As seen in the chart below, the Index that NDQ aims to track has strongly outperformed the local S&P/ASX 200 Index and the currency unhedged World MSCI Equity Index since the global financial crisis to end May 2017.

Past performance is not an indicator of future performance. Graph shows performance of the index which NDQ aims to track, and does not take into account ETF fees and expenses. It is not possible to invest directly in an Index.

Nasdaq®, OMX®, Nasdaq-100®, and Nasdaq-100 Index®, are registered trademarks of The NASDAQ OMX Group, Inc. (which with its affiliates is referred to as the “Corporations”) and are licensed for use by BetaShares.  The Fund has not been passed on by the Corporations as to its legality or suitability.  The Fund is not issued, endorsed, sold, or promoted by the Corporations.  The Corporations make no warranties and bear no liability with respect to the Fund.

4 Comments

  1. Rod Katz  |  June 21, 2017

    Could you clarify why Alphabet is listed twice in top 10 exposures table?

    1. Ilan Israelstam  |  June 21, 2017

      Hi Rod,
      Thanks for your question. When Google split off into Alphabet they created two share classes for Alphabet, which are both in the Top 10 of the Nasdaq 100 Index.

  2. Jack Dowling  |  June 21, 2017

    So why does the NDQ ETF turn off so little income? I appreciate the capital gains are quite tidy but I thought these companies were churning out big lumps of cash.
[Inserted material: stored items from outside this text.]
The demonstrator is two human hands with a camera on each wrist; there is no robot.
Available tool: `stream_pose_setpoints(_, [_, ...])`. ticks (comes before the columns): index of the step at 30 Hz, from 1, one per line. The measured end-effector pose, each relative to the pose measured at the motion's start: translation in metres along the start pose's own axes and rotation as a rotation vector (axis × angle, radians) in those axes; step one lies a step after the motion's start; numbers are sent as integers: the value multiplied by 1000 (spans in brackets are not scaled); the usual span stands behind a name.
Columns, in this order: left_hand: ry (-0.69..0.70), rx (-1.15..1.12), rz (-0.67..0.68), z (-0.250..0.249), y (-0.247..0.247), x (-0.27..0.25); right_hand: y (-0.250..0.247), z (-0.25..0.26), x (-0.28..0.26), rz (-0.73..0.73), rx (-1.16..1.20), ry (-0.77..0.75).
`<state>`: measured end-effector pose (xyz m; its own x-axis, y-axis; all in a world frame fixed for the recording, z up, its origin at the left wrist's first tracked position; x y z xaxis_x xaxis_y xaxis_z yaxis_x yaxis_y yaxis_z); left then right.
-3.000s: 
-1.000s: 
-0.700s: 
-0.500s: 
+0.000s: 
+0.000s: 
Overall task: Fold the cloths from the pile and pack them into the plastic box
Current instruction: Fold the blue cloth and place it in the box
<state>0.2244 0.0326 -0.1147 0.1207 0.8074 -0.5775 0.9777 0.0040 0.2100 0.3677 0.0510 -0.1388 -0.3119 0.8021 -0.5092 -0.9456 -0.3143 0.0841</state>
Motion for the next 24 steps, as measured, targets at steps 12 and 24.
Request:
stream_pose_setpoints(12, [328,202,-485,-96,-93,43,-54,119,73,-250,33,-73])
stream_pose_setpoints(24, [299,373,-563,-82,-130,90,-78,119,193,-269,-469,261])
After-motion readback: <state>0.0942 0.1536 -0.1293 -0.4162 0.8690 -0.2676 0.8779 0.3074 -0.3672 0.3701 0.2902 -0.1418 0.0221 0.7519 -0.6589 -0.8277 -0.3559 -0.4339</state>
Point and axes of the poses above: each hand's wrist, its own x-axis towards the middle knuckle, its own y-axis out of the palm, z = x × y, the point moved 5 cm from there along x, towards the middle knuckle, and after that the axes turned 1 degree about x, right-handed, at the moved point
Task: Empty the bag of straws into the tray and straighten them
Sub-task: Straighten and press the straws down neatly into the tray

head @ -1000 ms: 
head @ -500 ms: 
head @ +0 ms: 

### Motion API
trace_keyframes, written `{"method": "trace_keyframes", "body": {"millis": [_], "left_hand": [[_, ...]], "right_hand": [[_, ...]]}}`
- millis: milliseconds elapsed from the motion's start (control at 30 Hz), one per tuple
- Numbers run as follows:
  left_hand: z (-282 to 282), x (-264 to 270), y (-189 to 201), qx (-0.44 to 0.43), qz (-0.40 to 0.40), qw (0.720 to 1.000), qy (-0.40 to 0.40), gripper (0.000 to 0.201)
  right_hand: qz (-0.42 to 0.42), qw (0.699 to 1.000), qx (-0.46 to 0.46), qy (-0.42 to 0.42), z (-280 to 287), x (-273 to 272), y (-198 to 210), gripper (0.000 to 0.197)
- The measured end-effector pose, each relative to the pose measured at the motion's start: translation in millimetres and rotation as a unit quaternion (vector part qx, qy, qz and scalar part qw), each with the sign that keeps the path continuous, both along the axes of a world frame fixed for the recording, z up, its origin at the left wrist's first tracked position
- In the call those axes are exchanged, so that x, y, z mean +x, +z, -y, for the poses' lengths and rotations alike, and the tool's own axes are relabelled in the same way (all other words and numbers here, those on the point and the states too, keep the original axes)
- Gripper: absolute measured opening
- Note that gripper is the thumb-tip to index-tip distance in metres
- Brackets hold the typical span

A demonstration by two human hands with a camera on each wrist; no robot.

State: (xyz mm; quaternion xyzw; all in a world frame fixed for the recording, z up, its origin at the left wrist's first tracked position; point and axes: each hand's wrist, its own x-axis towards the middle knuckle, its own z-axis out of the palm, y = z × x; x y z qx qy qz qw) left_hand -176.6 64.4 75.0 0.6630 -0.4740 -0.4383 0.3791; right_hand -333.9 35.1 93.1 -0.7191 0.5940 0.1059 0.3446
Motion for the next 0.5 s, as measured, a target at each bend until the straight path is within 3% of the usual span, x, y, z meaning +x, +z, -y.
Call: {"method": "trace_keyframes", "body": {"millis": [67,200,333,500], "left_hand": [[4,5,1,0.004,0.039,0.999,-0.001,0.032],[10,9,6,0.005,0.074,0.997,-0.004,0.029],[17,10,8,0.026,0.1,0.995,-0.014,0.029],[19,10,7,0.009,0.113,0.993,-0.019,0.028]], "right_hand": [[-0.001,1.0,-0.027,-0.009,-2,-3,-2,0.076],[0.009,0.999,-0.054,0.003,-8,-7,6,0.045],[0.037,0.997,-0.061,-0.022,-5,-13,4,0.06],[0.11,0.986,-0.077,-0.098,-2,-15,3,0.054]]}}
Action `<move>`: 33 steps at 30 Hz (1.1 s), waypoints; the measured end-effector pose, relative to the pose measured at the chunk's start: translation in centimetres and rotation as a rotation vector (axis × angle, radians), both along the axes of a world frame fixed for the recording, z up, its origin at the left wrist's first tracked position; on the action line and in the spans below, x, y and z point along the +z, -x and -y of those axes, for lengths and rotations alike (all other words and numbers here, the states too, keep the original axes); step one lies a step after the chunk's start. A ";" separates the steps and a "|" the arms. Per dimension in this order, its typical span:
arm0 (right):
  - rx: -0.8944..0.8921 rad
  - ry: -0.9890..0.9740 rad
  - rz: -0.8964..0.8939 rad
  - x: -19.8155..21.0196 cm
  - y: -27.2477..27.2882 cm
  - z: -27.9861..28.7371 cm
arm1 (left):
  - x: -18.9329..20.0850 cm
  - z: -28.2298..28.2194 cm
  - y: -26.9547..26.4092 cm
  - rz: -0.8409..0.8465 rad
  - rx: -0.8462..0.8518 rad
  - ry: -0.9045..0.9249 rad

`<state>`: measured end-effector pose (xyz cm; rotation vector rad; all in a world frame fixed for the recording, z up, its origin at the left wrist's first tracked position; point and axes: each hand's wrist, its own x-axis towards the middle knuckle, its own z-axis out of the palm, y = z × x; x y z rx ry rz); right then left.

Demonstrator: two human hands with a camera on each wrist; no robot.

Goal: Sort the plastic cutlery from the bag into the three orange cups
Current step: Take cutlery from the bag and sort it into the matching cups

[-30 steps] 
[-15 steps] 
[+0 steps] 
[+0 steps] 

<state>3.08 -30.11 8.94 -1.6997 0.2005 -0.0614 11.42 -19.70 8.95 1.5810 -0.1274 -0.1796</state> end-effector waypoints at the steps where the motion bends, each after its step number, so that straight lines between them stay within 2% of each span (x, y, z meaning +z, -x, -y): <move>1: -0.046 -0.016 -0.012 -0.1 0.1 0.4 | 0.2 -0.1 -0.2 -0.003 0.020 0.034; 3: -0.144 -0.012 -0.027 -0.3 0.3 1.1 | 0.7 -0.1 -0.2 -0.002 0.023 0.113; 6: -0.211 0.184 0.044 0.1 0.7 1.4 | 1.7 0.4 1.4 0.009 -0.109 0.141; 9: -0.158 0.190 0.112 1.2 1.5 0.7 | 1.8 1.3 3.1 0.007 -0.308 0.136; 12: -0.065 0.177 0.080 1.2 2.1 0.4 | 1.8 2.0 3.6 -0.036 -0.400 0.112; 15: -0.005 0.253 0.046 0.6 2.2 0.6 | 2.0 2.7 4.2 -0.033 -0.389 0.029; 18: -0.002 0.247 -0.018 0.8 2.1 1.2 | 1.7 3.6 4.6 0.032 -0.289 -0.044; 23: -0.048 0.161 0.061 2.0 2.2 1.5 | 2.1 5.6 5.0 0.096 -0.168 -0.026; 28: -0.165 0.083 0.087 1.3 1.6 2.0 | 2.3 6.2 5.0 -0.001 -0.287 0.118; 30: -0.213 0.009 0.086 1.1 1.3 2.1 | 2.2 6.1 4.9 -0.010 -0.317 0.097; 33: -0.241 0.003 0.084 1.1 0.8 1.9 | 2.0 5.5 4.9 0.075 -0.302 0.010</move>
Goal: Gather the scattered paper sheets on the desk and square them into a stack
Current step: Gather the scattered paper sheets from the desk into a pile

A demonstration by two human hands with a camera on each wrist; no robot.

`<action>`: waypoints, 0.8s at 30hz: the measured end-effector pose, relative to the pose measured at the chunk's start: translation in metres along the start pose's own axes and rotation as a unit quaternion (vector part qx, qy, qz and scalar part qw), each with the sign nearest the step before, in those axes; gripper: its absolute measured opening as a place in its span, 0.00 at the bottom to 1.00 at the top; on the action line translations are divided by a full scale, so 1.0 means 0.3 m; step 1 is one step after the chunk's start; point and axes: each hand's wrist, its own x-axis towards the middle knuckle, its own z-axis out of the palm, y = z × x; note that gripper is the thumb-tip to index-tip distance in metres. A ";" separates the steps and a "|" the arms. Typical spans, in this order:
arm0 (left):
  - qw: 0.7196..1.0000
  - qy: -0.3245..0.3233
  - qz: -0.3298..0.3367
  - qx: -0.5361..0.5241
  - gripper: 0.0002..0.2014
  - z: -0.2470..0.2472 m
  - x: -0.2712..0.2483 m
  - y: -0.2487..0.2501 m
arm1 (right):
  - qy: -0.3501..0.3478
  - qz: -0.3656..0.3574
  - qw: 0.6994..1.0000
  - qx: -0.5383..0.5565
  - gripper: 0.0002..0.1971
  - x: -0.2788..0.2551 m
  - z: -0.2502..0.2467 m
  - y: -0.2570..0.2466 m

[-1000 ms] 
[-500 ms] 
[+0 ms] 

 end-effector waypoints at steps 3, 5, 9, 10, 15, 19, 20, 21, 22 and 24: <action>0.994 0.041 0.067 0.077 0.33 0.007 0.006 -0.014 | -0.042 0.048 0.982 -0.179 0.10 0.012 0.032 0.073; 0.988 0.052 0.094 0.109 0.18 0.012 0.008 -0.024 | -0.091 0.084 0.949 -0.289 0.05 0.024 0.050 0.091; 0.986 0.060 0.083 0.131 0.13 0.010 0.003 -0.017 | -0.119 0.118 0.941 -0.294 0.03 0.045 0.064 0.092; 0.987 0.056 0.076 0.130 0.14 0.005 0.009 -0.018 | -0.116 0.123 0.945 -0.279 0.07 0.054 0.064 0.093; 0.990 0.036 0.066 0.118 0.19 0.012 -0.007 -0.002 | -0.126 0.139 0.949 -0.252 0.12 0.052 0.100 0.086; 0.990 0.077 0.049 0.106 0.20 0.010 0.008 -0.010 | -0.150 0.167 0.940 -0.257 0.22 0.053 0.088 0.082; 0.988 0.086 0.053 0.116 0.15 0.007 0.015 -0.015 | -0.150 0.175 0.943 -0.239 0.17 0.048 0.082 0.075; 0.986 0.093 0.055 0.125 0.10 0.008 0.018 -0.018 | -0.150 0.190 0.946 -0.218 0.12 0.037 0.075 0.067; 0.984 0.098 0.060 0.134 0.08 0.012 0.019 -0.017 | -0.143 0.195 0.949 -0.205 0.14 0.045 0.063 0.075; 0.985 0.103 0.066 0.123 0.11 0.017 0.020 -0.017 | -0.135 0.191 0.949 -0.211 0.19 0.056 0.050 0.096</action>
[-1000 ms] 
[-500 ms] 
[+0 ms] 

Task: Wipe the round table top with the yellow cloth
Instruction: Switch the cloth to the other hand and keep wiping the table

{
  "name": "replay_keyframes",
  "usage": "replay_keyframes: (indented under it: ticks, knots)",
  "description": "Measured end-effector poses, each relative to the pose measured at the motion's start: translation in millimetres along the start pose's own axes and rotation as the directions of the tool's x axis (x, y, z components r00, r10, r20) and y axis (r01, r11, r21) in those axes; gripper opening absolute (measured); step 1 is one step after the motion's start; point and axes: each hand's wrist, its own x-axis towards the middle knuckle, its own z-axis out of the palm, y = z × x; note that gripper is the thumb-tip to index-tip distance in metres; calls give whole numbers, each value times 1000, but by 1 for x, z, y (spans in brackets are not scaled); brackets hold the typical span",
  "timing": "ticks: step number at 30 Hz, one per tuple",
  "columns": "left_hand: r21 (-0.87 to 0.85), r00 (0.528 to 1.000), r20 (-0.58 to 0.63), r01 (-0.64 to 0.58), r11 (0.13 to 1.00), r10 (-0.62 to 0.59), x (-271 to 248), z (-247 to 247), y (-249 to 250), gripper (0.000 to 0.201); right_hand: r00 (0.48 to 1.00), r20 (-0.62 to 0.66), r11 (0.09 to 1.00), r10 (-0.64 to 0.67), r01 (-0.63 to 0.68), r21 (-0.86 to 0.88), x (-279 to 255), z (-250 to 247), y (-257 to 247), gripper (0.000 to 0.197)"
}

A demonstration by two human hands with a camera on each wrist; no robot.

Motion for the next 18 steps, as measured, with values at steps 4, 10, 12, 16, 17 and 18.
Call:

    1. Ilan Israelstam  |  June 22, 2017

      Hi Jack,
      NDQ does nothing more than track the Nasdaq 100 Index and thus provides income commensurate with that index. In general the dividends paid by the growth tech companies has been lower than the S&P 500 but this has been growing significantly over time. Needless to say, dividend yields generally in the US are significantly lower than in Australia.